### Records for this exercise
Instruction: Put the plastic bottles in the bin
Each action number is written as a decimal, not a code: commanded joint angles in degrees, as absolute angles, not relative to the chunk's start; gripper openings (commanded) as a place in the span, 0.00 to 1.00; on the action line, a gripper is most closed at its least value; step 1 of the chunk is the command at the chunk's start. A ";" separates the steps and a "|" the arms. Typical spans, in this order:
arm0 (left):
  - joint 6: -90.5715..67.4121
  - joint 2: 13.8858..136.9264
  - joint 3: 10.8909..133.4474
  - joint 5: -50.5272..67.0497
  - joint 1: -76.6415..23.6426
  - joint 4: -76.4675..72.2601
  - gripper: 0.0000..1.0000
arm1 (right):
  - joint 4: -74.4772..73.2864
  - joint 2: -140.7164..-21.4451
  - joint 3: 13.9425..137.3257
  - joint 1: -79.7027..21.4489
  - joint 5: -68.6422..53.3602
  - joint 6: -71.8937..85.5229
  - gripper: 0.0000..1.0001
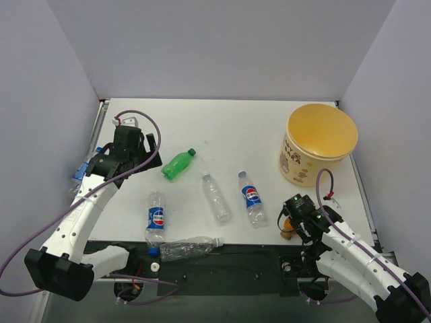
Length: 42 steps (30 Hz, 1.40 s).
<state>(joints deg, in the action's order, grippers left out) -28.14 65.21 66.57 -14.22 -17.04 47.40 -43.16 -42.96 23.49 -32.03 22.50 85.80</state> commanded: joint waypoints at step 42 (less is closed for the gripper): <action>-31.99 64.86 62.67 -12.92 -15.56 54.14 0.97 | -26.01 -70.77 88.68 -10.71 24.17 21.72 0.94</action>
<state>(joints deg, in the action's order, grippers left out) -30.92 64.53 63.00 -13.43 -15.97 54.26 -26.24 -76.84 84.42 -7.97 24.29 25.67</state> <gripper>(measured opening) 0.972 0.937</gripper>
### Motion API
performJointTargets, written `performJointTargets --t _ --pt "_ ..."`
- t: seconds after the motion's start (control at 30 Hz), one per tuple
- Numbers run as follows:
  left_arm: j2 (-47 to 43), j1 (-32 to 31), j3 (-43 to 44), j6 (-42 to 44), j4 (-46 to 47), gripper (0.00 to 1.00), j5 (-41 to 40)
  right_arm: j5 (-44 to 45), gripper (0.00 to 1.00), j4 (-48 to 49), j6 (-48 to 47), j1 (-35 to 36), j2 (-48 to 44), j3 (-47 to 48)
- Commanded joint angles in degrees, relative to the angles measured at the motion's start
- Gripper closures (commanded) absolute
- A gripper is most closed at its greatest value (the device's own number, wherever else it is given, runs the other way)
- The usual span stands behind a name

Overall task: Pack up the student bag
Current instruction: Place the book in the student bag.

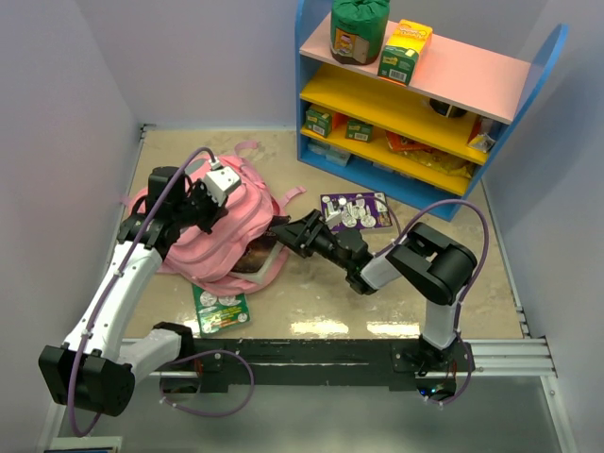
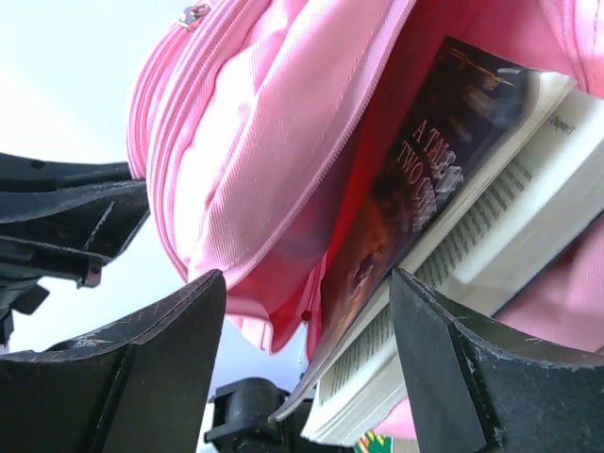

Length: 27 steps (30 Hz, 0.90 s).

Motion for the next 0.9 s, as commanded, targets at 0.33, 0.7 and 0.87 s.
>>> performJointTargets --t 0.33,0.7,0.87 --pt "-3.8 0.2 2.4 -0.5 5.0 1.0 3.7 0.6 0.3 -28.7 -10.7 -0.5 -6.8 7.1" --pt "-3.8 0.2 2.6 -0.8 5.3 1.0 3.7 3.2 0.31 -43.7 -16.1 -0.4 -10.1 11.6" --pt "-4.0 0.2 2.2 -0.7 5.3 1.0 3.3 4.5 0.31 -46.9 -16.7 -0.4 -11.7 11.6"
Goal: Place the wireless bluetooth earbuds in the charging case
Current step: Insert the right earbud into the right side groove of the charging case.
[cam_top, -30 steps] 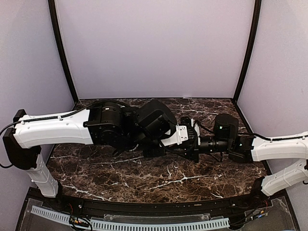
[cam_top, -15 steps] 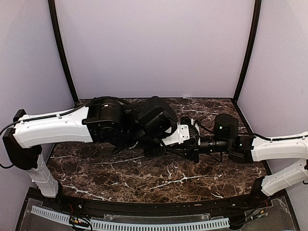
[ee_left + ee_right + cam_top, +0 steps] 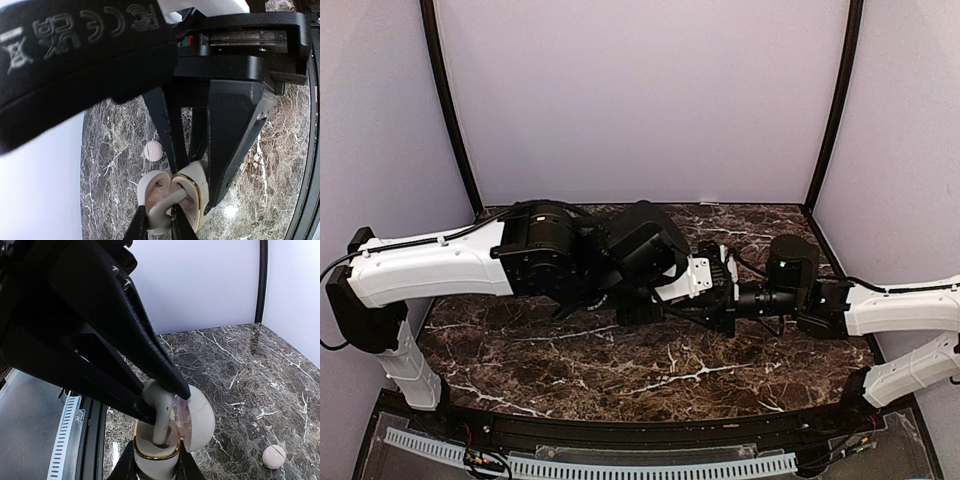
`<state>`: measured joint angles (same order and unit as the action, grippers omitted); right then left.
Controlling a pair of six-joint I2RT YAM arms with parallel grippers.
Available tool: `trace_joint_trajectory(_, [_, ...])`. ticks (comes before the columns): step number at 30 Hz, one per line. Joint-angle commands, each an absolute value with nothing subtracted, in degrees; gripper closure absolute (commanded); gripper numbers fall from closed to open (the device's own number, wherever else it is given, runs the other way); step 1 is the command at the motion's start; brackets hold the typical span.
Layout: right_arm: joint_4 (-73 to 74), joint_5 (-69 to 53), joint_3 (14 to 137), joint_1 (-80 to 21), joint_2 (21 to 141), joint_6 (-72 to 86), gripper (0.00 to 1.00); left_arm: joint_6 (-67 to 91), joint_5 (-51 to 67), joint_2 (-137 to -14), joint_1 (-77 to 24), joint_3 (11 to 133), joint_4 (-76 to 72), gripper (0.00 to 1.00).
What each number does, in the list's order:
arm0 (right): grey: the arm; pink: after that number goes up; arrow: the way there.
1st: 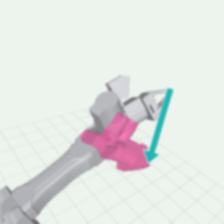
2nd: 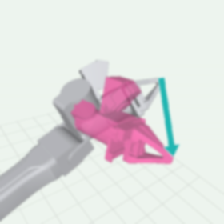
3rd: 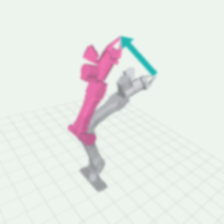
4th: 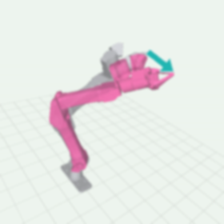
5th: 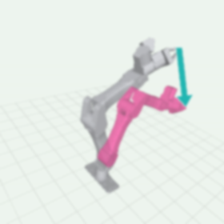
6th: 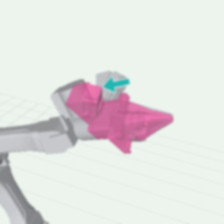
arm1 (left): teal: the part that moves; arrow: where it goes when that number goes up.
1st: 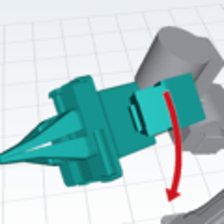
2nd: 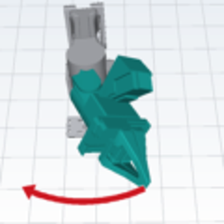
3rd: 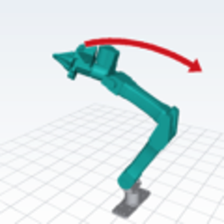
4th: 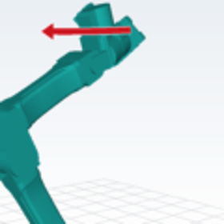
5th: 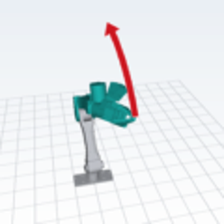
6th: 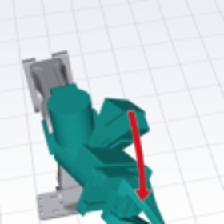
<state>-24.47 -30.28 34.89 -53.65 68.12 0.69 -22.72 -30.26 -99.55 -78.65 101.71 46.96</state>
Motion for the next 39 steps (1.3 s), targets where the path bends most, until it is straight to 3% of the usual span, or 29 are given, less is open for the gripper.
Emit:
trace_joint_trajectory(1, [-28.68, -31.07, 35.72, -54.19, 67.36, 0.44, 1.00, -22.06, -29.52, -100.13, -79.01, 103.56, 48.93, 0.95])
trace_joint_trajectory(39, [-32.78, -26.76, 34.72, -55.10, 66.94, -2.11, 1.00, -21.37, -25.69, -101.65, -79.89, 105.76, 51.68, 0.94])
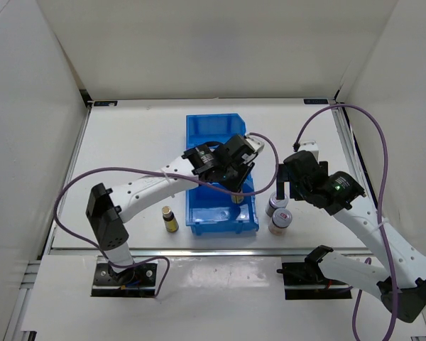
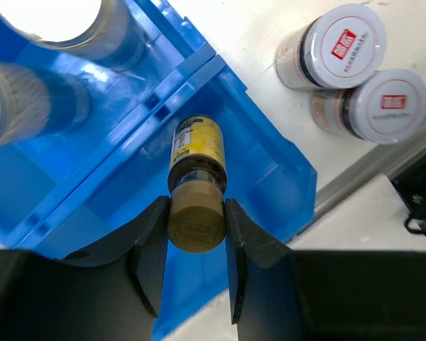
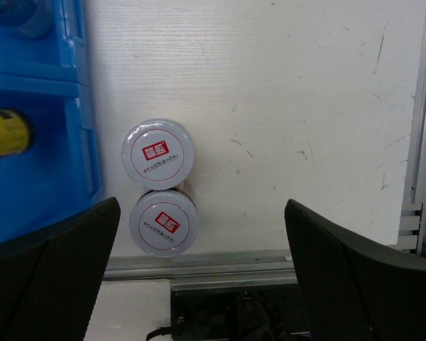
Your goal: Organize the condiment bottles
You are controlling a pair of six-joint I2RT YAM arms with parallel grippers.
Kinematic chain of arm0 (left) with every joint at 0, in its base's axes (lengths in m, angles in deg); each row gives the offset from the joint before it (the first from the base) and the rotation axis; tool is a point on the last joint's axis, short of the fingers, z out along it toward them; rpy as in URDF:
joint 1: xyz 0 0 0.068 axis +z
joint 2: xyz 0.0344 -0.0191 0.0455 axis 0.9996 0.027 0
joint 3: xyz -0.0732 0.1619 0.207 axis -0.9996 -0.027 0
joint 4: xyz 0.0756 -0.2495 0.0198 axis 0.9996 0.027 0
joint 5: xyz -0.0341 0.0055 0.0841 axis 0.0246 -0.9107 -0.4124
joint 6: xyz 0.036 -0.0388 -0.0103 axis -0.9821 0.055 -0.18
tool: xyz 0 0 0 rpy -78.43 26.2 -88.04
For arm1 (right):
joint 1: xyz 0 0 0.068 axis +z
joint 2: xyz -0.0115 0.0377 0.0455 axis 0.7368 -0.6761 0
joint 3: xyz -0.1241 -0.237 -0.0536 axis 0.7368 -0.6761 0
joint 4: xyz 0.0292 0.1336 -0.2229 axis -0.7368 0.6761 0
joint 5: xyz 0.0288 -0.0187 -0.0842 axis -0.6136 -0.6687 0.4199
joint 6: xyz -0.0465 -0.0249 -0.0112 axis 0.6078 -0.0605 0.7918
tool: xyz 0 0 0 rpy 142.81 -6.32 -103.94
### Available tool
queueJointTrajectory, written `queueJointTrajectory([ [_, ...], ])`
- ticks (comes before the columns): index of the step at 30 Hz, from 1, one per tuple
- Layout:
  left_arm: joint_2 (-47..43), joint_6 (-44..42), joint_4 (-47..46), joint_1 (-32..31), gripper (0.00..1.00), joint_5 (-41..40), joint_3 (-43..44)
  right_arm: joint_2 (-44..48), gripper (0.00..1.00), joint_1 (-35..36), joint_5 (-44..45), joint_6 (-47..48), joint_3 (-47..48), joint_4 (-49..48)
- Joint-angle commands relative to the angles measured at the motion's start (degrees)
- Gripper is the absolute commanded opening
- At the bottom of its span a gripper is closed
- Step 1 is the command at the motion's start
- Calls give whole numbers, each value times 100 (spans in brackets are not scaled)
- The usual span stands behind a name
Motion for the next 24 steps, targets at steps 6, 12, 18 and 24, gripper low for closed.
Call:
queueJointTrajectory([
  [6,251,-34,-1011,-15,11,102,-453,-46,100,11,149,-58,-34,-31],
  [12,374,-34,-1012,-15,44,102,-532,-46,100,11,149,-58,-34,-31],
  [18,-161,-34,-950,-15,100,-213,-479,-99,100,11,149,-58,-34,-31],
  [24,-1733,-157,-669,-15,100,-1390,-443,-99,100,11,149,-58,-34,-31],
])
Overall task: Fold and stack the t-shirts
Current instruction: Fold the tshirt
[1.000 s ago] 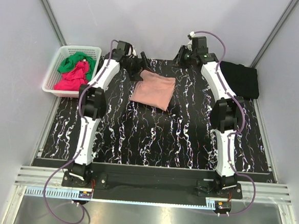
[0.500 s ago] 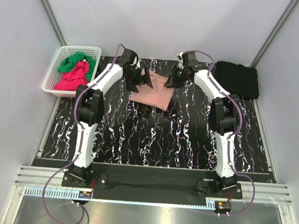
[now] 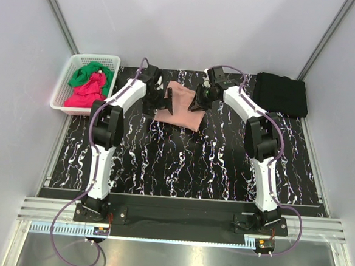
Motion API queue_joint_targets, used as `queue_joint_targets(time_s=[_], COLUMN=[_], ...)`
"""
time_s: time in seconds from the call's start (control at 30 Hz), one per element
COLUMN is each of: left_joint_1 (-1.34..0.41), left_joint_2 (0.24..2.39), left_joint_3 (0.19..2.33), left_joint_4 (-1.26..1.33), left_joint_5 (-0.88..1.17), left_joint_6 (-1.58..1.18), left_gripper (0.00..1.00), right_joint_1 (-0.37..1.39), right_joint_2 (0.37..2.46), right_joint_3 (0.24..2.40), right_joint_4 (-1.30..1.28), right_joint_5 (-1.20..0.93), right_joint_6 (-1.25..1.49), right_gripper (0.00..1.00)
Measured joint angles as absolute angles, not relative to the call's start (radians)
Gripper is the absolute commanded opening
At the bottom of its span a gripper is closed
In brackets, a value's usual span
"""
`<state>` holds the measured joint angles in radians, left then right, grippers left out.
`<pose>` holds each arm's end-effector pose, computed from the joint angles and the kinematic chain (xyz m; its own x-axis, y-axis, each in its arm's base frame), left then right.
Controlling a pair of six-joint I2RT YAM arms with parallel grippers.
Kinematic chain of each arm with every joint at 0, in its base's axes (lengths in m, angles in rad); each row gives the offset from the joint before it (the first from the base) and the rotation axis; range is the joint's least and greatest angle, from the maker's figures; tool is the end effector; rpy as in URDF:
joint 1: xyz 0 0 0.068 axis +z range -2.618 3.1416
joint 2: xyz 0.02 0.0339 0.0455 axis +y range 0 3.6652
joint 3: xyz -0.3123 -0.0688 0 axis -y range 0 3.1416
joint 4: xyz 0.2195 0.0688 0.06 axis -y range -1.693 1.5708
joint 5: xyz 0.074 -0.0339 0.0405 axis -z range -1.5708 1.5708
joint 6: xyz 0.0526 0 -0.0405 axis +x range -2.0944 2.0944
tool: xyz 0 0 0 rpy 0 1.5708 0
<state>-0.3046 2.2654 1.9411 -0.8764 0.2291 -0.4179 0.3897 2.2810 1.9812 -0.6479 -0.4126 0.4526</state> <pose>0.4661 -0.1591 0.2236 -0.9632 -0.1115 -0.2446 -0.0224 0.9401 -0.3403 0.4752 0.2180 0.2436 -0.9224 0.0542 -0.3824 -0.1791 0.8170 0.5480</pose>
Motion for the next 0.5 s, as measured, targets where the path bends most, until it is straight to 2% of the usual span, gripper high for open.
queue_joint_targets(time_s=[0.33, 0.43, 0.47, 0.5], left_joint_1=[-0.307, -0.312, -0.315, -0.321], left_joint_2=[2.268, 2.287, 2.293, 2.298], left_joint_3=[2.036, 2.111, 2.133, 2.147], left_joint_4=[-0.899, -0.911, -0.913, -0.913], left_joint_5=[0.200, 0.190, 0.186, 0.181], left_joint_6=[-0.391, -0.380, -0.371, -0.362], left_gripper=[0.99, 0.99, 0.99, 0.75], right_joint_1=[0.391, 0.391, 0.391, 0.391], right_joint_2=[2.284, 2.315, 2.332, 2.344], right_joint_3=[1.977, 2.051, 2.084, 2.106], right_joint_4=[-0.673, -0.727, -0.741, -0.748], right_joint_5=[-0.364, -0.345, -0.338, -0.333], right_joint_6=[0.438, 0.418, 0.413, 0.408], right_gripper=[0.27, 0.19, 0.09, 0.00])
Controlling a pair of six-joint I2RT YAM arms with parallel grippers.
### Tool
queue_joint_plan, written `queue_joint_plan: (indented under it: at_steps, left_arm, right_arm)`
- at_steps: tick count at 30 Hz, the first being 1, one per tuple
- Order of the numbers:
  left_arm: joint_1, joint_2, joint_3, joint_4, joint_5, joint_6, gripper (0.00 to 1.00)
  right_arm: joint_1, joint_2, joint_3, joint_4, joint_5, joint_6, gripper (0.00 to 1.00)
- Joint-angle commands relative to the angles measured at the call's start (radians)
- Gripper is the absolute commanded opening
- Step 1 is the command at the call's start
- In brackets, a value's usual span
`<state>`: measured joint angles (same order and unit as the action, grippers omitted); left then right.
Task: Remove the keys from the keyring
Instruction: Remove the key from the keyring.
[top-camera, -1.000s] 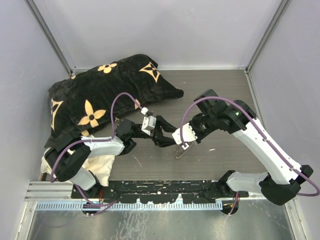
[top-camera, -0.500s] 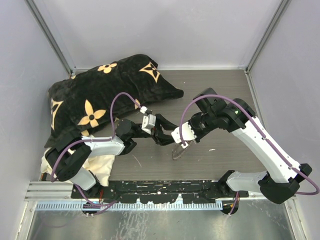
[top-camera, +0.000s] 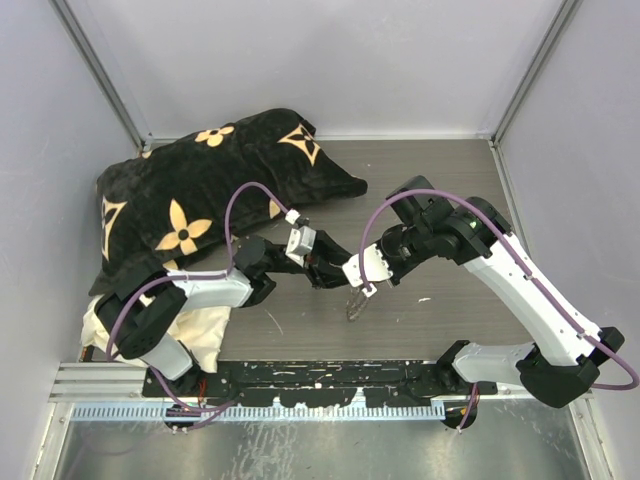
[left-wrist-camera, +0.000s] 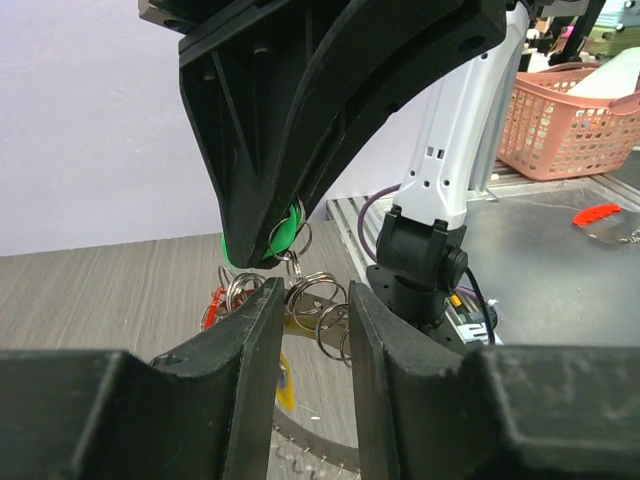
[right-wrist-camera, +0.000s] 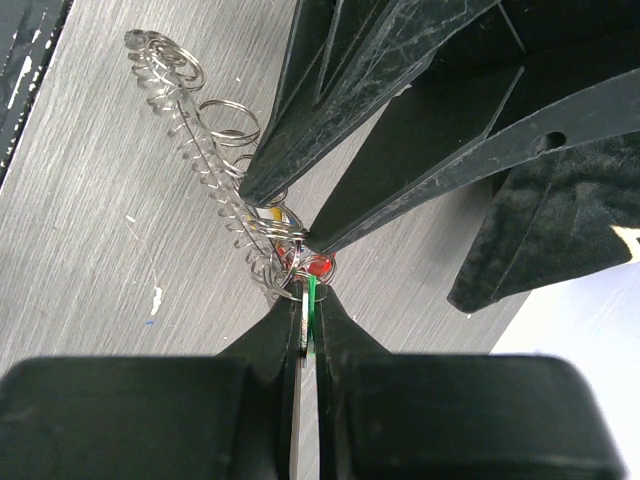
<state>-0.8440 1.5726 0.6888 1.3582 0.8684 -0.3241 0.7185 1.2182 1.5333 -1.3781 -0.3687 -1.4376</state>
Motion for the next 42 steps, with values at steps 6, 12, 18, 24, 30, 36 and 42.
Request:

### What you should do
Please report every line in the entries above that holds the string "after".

### Task response
- t: seconds after the motion's start (control at 30 Hz), one per tuple
arm0 (right): grey: the arm; pink: after that number goes up; arrow: the way there.

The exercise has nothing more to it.